[Records supplied]
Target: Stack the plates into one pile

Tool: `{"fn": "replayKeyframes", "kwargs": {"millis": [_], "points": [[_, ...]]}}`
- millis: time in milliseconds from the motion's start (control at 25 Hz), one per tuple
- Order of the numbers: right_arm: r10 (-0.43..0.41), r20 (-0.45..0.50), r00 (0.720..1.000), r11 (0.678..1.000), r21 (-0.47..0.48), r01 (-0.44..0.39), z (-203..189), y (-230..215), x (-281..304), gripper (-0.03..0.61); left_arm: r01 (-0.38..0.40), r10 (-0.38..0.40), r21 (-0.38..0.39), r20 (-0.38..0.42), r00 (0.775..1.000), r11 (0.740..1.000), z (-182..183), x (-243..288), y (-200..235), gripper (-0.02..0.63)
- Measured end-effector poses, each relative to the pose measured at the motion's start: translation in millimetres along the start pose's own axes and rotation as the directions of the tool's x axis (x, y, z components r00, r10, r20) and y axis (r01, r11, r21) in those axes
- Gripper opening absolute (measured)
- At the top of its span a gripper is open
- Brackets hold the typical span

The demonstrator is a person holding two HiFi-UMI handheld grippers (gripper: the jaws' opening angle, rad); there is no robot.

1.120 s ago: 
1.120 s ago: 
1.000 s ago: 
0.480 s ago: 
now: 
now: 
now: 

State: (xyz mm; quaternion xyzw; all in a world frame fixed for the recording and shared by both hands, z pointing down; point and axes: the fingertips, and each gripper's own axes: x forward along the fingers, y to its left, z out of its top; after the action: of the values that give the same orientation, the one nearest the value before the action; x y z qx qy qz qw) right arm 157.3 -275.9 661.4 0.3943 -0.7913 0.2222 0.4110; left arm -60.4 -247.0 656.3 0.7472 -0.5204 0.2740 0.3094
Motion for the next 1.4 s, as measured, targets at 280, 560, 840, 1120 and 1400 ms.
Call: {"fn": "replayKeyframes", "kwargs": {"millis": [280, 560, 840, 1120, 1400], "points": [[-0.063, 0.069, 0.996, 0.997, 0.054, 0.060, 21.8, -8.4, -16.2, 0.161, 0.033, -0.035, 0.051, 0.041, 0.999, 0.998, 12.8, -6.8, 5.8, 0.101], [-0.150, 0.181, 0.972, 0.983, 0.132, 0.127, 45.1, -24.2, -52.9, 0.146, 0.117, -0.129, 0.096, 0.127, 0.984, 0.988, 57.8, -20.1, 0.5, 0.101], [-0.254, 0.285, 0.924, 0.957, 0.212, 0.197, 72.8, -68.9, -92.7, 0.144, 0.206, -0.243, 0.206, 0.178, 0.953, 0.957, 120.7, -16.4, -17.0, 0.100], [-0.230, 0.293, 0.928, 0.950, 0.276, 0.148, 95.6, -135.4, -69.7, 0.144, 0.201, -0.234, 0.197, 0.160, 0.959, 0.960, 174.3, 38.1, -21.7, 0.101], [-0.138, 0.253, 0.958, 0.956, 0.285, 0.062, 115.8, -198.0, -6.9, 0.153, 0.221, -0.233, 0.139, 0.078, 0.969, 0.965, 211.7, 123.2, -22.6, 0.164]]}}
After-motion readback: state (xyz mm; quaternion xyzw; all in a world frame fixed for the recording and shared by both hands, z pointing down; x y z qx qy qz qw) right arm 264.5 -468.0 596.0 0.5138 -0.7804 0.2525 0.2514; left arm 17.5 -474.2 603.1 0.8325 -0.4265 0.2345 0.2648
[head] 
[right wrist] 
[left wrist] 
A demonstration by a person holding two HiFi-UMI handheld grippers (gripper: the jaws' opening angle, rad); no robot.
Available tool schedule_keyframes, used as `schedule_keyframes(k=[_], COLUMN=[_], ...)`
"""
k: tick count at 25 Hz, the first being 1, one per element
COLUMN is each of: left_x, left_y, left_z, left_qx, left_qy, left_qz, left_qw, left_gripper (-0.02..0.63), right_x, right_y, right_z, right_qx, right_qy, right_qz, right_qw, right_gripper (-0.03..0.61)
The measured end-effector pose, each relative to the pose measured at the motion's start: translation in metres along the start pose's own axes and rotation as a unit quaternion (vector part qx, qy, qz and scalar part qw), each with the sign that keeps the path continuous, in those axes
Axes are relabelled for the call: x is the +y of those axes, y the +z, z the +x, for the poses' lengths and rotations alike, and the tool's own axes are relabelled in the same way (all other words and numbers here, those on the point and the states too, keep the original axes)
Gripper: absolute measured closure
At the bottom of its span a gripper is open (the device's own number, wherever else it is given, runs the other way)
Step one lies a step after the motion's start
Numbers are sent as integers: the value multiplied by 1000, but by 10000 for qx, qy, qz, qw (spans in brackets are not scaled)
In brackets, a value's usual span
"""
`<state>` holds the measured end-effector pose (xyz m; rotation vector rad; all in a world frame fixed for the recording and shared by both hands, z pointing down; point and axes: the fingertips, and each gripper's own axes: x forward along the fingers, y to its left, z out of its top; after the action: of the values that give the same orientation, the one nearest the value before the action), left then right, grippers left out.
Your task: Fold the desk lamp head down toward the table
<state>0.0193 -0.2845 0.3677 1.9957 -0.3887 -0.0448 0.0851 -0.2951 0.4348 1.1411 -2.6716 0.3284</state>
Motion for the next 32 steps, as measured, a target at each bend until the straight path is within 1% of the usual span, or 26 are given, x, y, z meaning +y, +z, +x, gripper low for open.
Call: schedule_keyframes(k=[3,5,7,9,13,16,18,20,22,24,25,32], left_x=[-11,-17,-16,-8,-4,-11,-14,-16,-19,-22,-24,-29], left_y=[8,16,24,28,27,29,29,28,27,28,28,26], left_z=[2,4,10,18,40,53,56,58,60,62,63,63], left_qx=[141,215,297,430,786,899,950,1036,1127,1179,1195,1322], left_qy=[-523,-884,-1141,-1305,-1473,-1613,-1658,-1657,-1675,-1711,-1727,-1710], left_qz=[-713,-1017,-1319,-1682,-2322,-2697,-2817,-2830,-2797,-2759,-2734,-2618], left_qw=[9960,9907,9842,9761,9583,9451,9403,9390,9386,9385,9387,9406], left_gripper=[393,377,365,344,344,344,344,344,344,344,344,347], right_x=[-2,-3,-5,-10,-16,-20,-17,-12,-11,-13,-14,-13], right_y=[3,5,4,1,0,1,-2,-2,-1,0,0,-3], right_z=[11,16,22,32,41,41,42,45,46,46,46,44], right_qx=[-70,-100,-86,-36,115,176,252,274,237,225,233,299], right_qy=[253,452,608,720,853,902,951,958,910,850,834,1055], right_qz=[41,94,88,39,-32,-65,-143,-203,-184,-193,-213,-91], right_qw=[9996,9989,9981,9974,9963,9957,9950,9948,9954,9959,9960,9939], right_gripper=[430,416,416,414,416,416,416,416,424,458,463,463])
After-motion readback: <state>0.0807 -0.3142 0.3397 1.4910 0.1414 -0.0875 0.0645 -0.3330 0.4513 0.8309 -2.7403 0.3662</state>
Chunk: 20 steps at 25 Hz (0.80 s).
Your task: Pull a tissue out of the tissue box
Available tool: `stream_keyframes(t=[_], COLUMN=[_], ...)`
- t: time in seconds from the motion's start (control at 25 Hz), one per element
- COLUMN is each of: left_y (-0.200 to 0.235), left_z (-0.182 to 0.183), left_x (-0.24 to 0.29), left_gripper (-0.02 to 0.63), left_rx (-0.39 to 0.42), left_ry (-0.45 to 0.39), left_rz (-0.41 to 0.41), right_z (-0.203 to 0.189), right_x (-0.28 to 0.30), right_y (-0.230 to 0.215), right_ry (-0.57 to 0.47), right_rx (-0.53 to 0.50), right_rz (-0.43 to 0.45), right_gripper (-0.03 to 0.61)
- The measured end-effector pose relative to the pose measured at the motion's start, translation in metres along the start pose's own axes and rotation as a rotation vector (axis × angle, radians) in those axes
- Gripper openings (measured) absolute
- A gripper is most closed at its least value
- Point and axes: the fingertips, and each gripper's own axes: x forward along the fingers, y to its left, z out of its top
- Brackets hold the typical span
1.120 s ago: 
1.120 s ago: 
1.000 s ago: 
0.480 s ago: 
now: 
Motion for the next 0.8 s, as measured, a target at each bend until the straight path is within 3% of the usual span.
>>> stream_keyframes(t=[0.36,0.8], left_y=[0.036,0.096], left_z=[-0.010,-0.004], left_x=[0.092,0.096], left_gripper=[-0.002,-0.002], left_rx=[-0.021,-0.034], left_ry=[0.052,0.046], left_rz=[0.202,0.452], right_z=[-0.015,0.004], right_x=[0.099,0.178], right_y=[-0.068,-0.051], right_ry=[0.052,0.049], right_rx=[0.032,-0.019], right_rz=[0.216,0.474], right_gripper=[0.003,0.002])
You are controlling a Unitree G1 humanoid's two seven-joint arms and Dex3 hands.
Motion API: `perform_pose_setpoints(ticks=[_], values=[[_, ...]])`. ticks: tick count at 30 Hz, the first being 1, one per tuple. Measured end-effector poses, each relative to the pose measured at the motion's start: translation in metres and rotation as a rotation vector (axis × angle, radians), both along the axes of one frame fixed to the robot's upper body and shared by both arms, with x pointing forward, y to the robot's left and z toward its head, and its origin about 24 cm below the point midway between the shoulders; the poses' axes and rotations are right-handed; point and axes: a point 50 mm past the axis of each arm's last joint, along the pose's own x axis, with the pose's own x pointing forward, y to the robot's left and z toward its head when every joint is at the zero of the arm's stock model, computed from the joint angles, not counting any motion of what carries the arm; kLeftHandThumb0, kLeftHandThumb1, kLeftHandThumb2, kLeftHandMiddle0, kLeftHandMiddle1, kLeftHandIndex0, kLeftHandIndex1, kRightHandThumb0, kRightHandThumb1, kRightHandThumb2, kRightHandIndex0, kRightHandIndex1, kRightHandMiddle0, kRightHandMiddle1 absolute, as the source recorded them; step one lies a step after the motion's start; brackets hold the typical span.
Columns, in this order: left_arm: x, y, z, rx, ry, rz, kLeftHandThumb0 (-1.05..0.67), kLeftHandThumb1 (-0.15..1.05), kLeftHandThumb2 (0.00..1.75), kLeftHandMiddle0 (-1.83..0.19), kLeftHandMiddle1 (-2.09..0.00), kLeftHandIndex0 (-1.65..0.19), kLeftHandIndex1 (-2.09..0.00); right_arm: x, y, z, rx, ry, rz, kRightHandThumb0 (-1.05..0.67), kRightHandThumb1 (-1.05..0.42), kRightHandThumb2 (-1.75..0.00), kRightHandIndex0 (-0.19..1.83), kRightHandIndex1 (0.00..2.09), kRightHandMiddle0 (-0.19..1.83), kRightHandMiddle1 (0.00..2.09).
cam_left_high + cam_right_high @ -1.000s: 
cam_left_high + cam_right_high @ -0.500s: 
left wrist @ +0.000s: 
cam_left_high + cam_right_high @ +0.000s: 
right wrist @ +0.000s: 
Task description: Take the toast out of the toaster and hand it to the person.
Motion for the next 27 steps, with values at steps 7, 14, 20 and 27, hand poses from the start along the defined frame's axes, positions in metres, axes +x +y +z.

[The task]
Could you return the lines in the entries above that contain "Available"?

[Task result]
Available tool schedule_keyframes, used as `schedule_keyframes(k=[_], COLUMN=[_], ...)`
Available tool: `stream_keyframes(t=[_], COLUMN=[_], ...)`

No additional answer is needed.